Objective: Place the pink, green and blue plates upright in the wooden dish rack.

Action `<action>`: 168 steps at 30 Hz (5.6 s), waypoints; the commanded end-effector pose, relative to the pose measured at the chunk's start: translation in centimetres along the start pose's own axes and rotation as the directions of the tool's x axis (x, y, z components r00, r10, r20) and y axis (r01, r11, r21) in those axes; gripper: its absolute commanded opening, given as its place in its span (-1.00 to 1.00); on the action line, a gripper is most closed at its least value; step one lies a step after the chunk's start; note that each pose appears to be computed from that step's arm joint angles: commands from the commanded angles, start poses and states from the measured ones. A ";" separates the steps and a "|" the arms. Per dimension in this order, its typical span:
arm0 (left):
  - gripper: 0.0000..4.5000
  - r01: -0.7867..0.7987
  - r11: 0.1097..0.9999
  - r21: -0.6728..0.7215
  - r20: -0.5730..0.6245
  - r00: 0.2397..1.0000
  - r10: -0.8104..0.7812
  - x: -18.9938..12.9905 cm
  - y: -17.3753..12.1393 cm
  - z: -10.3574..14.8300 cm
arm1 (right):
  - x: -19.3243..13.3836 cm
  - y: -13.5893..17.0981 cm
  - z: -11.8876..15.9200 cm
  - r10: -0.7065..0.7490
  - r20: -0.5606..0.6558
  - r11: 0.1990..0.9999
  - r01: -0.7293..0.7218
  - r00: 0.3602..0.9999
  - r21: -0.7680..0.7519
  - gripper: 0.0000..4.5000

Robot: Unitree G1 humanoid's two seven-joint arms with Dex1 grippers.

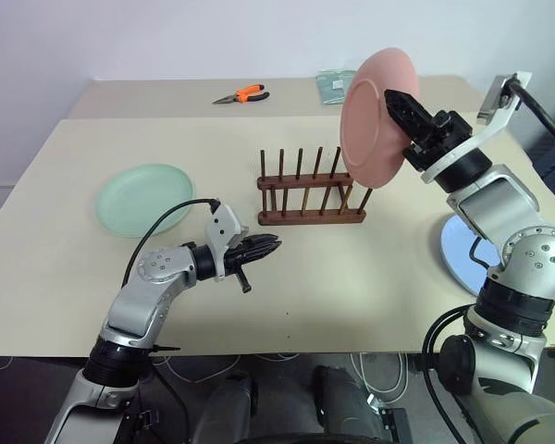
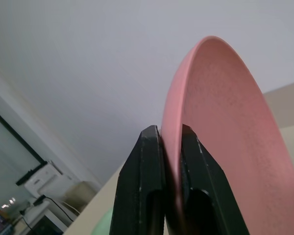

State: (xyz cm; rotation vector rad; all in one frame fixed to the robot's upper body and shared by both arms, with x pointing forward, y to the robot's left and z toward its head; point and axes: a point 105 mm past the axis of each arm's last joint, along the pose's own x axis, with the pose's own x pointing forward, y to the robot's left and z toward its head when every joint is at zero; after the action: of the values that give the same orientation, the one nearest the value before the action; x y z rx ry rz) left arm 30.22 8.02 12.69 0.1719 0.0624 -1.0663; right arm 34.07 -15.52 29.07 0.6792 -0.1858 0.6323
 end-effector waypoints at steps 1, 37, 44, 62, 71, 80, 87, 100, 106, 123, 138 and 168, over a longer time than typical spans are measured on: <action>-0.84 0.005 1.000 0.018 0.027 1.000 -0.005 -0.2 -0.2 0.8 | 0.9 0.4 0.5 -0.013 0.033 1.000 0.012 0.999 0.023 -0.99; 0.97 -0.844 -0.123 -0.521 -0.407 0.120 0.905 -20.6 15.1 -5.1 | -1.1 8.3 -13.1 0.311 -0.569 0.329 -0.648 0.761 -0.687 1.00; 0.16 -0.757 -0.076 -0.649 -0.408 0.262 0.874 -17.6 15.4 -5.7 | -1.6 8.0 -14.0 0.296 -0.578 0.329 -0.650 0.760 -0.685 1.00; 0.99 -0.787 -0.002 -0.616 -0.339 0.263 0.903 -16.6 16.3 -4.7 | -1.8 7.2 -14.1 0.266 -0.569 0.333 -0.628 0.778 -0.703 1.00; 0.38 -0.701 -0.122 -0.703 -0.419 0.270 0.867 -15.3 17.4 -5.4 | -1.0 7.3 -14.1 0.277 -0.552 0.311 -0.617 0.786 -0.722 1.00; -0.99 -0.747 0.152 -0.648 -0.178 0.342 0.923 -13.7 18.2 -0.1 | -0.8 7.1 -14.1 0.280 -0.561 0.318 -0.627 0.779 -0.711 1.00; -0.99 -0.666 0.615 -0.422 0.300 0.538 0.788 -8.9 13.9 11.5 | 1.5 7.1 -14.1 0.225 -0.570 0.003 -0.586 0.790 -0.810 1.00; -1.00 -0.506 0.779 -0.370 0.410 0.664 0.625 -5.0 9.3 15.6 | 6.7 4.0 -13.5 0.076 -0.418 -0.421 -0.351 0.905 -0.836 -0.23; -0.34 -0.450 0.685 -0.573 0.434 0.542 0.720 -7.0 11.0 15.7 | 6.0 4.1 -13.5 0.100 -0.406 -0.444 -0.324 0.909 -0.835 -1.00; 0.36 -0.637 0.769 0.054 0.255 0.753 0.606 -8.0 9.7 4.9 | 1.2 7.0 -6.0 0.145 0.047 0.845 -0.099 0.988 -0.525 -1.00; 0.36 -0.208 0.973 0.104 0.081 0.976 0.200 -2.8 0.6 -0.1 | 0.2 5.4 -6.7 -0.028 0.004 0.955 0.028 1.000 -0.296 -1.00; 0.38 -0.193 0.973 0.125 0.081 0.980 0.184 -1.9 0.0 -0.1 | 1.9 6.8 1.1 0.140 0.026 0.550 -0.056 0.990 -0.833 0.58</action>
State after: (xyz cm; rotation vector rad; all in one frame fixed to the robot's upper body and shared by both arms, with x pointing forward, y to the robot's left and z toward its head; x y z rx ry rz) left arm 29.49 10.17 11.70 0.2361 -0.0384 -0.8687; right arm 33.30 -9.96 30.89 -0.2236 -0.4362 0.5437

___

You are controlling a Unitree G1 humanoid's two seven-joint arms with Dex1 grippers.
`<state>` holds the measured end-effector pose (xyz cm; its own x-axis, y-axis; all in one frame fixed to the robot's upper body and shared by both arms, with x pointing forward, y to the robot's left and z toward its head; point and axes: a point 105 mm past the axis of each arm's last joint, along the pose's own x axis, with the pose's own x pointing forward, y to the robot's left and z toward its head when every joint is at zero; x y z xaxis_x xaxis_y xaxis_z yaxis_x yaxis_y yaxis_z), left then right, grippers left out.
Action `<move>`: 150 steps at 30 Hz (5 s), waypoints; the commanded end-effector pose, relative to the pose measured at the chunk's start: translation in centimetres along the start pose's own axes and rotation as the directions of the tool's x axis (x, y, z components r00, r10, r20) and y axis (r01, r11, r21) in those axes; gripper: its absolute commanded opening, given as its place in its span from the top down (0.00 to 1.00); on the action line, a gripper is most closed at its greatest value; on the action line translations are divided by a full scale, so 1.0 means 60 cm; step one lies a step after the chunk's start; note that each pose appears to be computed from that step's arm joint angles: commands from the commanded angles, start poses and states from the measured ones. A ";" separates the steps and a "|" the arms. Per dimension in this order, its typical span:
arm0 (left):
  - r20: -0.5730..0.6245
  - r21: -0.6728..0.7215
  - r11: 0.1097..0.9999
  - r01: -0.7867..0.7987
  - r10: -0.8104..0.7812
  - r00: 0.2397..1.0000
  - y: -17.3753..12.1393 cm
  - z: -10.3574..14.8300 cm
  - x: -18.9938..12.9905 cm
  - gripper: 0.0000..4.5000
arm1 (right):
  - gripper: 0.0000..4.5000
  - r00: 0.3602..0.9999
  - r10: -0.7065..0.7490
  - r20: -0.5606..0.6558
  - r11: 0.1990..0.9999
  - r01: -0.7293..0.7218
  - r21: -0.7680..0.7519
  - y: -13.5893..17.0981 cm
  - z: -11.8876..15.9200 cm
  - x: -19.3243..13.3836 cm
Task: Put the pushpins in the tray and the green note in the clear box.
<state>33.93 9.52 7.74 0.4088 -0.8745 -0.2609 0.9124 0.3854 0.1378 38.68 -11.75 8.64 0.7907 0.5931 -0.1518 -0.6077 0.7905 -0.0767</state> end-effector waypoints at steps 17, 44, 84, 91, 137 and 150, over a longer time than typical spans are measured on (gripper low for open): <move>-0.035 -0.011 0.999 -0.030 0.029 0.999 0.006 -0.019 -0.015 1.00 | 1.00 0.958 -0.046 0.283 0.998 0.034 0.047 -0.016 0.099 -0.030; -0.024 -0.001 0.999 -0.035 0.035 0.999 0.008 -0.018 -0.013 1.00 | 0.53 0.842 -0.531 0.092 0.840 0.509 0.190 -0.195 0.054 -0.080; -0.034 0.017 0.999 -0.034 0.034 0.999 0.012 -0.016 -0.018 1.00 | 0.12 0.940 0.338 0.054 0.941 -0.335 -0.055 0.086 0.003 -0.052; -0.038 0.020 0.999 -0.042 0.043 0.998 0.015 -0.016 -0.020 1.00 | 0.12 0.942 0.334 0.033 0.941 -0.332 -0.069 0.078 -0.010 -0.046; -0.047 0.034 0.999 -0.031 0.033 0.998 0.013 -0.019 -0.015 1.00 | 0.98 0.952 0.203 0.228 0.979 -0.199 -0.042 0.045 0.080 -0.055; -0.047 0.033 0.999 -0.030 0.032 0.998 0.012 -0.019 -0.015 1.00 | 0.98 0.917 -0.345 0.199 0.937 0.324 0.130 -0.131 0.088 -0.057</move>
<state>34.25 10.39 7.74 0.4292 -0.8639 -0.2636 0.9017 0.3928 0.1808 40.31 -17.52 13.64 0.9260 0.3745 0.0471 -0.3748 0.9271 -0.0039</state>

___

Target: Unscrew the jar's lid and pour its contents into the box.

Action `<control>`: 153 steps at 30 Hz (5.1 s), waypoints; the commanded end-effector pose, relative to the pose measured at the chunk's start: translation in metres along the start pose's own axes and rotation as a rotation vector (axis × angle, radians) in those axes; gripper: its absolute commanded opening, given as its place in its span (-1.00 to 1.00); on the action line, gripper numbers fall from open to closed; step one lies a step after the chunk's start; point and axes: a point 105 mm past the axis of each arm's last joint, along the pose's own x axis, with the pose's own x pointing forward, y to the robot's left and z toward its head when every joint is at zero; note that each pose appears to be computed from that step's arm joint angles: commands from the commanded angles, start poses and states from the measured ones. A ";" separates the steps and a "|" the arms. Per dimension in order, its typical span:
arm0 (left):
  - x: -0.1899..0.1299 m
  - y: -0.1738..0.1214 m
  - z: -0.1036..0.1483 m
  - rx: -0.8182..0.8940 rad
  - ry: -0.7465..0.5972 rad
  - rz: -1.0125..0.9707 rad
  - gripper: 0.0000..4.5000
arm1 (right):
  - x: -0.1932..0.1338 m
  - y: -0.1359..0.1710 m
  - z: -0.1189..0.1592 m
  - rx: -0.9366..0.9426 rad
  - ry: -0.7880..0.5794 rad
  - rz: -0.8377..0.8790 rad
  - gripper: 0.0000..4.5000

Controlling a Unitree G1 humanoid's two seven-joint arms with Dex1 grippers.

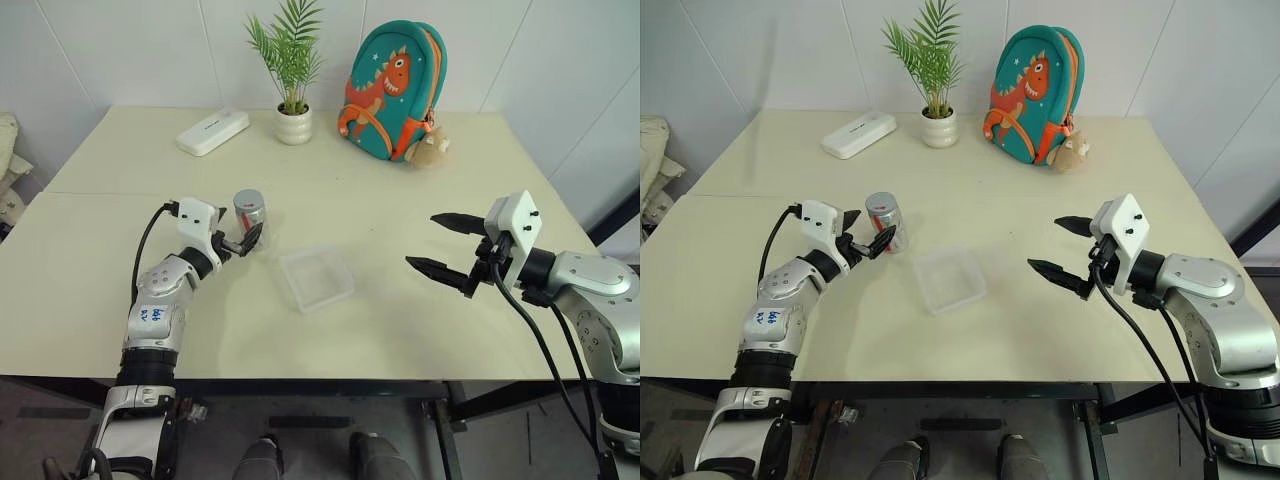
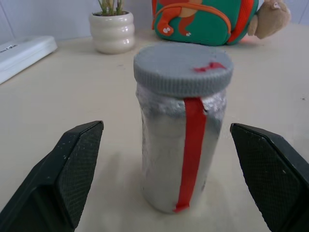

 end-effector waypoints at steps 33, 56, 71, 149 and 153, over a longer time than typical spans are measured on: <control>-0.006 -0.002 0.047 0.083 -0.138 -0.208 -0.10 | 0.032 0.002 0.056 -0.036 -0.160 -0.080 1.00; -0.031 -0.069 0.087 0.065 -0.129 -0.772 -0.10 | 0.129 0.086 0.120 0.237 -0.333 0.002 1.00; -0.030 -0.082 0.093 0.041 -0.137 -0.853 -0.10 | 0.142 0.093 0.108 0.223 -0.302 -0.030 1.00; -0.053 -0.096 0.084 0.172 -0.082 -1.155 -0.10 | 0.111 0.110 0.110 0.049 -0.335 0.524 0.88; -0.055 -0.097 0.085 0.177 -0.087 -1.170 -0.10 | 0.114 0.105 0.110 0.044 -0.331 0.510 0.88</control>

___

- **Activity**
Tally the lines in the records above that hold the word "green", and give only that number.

- **Solution below**
2